Quarter Crisis Life Versi Remaja
- 26 Feb 2026 17:52 WIB
- Manokwari
RRI.CO.ID, Manokwari- Quarter life crisis atau krisis seperempat abad adalah periode saat seseorang berusia 18–30 tahun merasa tidak memiliki arah, khawatir, bingung, dan galau akan ketidakpastian kehidupannya di masa mendatang. Umumnya, kekhawatiran ini meliputi masalah relasi, percintaan, karier, dan kehidupan sosial. Hal ini menjadi perbincangan menarik di Produa Manokwari dalam program Bisik PaDuta bersama Grace Syanna Sitompul, Ishak Samuel Kareth dan Geraldo R Rombe dengan topik Quarter life crisis versi remaja. Selasa, 24 Februari 2026.
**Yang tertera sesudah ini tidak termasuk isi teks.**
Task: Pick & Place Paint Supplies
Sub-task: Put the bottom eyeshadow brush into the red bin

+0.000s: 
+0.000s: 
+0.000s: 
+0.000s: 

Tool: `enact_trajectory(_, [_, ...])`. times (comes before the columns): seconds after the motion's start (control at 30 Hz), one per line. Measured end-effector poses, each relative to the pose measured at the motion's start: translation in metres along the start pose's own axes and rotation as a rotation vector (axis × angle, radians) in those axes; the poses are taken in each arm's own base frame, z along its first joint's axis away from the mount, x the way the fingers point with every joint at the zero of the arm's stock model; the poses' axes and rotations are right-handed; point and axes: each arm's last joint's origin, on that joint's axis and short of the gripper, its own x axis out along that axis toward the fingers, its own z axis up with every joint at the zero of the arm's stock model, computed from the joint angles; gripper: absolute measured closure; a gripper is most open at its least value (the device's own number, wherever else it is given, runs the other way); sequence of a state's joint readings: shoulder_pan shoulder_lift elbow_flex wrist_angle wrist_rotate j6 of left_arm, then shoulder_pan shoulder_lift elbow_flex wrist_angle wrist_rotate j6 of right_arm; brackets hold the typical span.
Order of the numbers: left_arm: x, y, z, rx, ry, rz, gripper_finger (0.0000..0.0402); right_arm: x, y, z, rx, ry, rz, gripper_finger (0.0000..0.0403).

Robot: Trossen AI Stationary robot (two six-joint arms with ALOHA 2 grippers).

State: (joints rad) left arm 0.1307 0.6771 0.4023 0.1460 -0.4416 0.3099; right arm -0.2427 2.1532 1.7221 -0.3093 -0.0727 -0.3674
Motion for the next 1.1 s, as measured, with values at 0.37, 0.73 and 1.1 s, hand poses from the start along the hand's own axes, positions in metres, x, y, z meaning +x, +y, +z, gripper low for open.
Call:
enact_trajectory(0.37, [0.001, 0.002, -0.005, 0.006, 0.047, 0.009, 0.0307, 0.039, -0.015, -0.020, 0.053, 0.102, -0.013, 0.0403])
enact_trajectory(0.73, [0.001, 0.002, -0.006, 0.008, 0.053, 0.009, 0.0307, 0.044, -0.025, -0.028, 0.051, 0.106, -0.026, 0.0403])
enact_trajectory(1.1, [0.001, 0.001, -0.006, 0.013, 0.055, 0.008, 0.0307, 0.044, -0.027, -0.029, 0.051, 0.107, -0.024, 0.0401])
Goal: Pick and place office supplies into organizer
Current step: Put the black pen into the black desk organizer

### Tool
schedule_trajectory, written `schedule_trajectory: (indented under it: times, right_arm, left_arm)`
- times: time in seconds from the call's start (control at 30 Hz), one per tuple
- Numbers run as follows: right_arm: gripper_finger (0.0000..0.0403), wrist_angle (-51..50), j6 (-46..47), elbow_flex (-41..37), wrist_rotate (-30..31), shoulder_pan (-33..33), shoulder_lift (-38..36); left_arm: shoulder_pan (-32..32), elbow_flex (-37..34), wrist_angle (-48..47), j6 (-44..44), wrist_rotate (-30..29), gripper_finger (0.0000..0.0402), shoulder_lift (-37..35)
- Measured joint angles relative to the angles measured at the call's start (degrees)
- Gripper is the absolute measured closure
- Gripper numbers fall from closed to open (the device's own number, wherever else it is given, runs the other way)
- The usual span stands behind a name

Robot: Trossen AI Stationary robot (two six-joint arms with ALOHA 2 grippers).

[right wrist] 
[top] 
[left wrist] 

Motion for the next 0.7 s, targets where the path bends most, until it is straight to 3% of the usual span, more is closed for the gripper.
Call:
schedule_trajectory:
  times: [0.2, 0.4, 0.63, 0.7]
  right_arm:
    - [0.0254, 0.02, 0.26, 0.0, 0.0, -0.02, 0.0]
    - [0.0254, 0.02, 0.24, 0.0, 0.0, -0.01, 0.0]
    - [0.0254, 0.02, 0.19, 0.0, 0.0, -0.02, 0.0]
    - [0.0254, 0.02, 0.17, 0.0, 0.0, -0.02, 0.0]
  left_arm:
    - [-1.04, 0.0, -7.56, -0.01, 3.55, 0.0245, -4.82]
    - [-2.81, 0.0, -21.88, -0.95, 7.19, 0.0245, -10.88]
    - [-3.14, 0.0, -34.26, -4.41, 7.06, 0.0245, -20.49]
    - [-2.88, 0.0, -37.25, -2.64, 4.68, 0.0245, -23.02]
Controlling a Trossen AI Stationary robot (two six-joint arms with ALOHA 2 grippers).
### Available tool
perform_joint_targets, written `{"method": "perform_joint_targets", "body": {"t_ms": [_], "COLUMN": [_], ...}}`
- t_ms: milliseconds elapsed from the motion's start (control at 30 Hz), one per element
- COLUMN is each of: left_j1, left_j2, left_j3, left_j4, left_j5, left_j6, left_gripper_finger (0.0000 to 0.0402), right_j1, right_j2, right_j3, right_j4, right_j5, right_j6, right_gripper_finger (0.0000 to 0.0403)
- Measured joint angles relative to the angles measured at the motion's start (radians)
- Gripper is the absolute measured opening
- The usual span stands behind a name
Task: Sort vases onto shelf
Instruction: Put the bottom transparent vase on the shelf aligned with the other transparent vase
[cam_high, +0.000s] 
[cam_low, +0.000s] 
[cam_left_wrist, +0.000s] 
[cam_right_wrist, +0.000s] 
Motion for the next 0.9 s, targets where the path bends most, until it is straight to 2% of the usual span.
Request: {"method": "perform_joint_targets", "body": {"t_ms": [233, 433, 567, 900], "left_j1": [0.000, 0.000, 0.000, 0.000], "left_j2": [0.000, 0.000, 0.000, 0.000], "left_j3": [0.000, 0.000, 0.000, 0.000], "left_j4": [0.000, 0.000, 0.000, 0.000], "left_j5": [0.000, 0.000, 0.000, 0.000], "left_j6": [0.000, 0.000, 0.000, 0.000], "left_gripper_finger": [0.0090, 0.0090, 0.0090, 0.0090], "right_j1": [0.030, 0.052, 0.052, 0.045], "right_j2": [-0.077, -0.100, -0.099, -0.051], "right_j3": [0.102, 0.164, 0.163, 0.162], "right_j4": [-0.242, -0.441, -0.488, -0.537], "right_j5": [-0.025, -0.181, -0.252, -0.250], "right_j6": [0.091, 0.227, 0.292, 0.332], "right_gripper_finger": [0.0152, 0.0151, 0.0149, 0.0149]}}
Grace Syanna Sitompul yang merupakan mahasiswi teknik sudah merasakan gejala dengan membandingkan diri dengan orang lain, menurutnya ini hanya akan membuang-buang waktu dan membuat semakin khawatir. Menurut Grace Harus menyadari dan berpikir positiv bahwa akan mampu. Kecemasan dan lingkungan yang toxcid dalam pertemanan juga mempengaruhi dalam Quarter life crisis.
Ishak juga mengalami gejala dalam hal Quarter life crisis adalah hal yang wajar sebagai bagian dari proses pendewasaan, seringkali menjadi momen refleksi untuk memperbaiki arah hidup agar lebih sesuai dengan keinginan diri sendiri , yang sering sekali mengalami gangguan tidur dan berpikir terlalu berlebihan dan menurutnya ini adalah hal yang wajar sebagai bagian dari proses pendewasaan, seringkali menjadi momen refleksi untuk memperbaiki arah hidup agar lebih sesuai dengan keinginan diri sendiri.
" Saya mengalami Quarter life crisis ketika melihat teman yang lain sudah selesai wisuda duluan, dan mengalami tekanan, hingga mengalami panik berlebihan dan merasa stress dan menurut saya ini hal yang lumrah. Salah satu cara pertama untuk menghadapi krisis ini adalah dengan menerima bahwa hidup memang penuh ketidakpastian. Tidak ada yang tahu pasti apa yang akan terjadi di masa depan, dan itu adalah hal yang wajar ujar Geraldo R Rombe.
Perasaan cemas yang datang dengan quarter life crisis dapat berdampak besar bagi kesejahteraan mental seseorang. Selain menurunnya rasa percaya diri, seseorang mungkin juga merasa stres, cemas berlebihan, atau bahkan mengalami depresi. Dampaknya bisa sangat luas, mulai dari kesulitan dalam menjalani karier hingga merusak hubungan dengan orang-orang terdekat.